After the interview, the Washington Post confirmed that Pruitt did in fact ask his staffers to find a way to secure raises for his aides. Elaina Plott at The Atlantic reported on Monday that emails show that one of the aides, Sarah Greenwalt, asked the the EPA’s human resources office to ensure her $56,765 raise went through after the White House had already declined to grant it, invoking Pruitt’s approval.
And Chmielewski told investigators that the raises were “100 percent Pruitt himself” and that he was asked to step aside from his job in order to give another one of the aides, Millan Hupp, a $28,130 pay bump.
Senate Democrats say they intend to push Pruitt in Wednesday’s hearing.

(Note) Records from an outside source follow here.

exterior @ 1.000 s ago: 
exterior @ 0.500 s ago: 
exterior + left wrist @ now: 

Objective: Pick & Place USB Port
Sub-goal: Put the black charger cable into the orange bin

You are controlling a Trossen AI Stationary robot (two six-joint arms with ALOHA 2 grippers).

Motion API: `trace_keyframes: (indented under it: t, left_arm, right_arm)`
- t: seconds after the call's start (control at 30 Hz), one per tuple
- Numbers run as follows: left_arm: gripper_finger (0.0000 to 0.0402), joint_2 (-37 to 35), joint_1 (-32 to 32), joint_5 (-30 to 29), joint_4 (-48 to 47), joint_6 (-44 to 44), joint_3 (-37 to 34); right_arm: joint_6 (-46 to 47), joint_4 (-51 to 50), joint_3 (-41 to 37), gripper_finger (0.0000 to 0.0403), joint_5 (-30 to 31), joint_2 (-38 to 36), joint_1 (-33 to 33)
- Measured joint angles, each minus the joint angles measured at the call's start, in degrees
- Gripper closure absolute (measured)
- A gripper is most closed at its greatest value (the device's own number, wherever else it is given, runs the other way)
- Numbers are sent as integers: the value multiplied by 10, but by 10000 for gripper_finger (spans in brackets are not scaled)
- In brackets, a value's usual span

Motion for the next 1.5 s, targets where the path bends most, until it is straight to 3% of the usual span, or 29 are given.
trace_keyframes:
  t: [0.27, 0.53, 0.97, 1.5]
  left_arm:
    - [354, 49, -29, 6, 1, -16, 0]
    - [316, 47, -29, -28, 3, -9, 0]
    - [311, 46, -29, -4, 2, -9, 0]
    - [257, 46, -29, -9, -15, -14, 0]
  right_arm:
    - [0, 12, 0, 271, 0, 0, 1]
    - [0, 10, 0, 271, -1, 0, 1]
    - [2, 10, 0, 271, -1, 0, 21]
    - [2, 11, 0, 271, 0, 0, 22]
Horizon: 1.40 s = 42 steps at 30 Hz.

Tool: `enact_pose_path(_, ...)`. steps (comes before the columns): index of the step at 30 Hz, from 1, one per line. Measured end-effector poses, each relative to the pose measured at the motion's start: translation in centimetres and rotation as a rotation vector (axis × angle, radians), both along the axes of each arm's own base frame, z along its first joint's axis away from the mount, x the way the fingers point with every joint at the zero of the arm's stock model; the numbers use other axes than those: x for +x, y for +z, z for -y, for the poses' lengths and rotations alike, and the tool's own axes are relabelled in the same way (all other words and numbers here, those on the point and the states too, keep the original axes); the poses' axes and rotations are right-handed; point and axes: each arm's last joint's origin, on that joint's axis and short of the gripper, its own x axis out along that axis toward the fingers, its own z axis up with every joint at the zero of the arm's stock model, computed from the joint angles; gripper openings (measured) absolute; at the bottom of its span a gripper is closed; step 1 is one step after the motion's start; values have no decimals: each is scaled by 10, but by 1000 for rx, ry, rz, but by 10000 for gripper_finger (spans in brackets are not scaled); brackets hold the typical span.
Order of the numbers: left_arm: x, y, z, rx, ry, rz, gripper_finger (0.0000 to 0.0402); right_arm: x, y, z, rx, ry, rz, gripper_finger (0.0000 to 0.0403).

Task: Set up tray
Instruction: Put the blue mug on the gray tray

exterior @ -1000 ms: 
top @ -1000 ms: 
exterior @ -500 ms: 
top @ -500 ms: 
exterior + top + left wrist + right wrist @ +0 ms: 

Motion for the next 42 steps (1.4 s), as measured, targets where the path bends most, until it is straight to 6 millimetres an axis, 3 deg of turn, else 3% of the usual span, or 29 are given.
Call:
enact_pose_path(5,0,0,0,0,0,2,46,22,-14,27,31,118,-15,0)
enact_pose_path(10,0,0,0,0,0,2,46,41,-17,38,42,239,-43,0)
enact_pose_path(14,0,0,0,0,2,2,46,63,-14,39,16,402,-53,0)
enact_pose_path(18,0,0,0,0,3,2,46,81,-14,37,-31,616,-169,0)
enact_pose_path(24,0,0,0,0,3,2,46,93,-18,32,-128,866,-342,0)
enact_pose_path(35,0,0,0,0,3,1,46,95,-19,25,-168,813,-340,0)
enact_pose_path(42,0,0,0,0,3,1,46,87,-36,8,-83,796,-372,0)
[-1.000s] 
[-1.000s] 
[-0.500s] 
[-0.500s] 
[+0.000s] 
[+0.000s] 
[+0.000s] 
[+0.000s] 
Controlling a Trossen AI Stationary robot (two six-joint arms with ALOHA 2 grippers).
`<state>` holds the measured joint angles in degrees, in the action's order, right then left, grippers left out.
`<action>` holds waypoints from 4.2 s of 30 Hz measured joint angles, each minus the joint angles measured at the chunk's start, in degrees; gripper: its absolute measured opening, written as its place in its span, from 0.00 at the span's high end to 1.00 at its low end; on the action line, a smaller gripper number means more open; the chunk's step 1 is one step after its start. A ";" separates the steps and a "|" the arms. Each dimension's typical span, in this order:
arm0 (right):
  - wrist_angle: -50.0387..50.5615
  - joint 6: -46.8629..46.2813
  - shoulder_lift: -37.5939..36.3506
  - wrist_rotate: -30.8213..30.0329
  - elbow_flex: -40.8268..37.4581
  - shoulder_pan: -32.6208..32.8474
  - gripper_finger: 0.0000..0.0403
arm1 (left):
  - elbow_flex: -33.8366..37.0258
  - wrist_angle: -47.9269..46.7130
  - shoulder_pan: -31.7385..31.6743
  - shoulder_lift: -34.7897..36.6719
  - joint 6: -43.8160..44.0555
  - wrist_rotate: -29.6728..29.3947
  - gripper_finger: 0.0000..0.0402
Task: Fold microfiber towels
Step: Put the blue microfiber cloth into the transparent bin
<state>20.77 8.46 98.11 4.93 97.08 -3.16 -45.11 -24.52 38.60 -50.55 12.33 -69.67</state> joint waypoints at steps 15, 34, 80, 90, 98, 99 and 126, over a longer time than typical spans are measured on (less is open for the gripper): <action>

During tomorrow morning's hearing, I plan to hold @EPAScottPruitt accountable for his unethical behavior and his attacks on our clean air and water.
— Tom Udall (@SenatorTomUdall) May 15, 2018
What questions do you want to hear Pruitt answer? Reply below or email SenTomUdall@tomudall.senate.gov.https://t.co/UBnCUGX2e3
Yet despite a flurry of rumors that he was losing patience with Pruitt and his scandals, President Donald Trump apparently continues to support him.
On Pruitt, @RajShah45 says POTUS "is pleased with the job that he’s doing as the EPA Administrator. However, the issues that have been raised... they have raised some concerns. And we’re hopeful and expecting that @EPAScottPruitt will be able to answer those."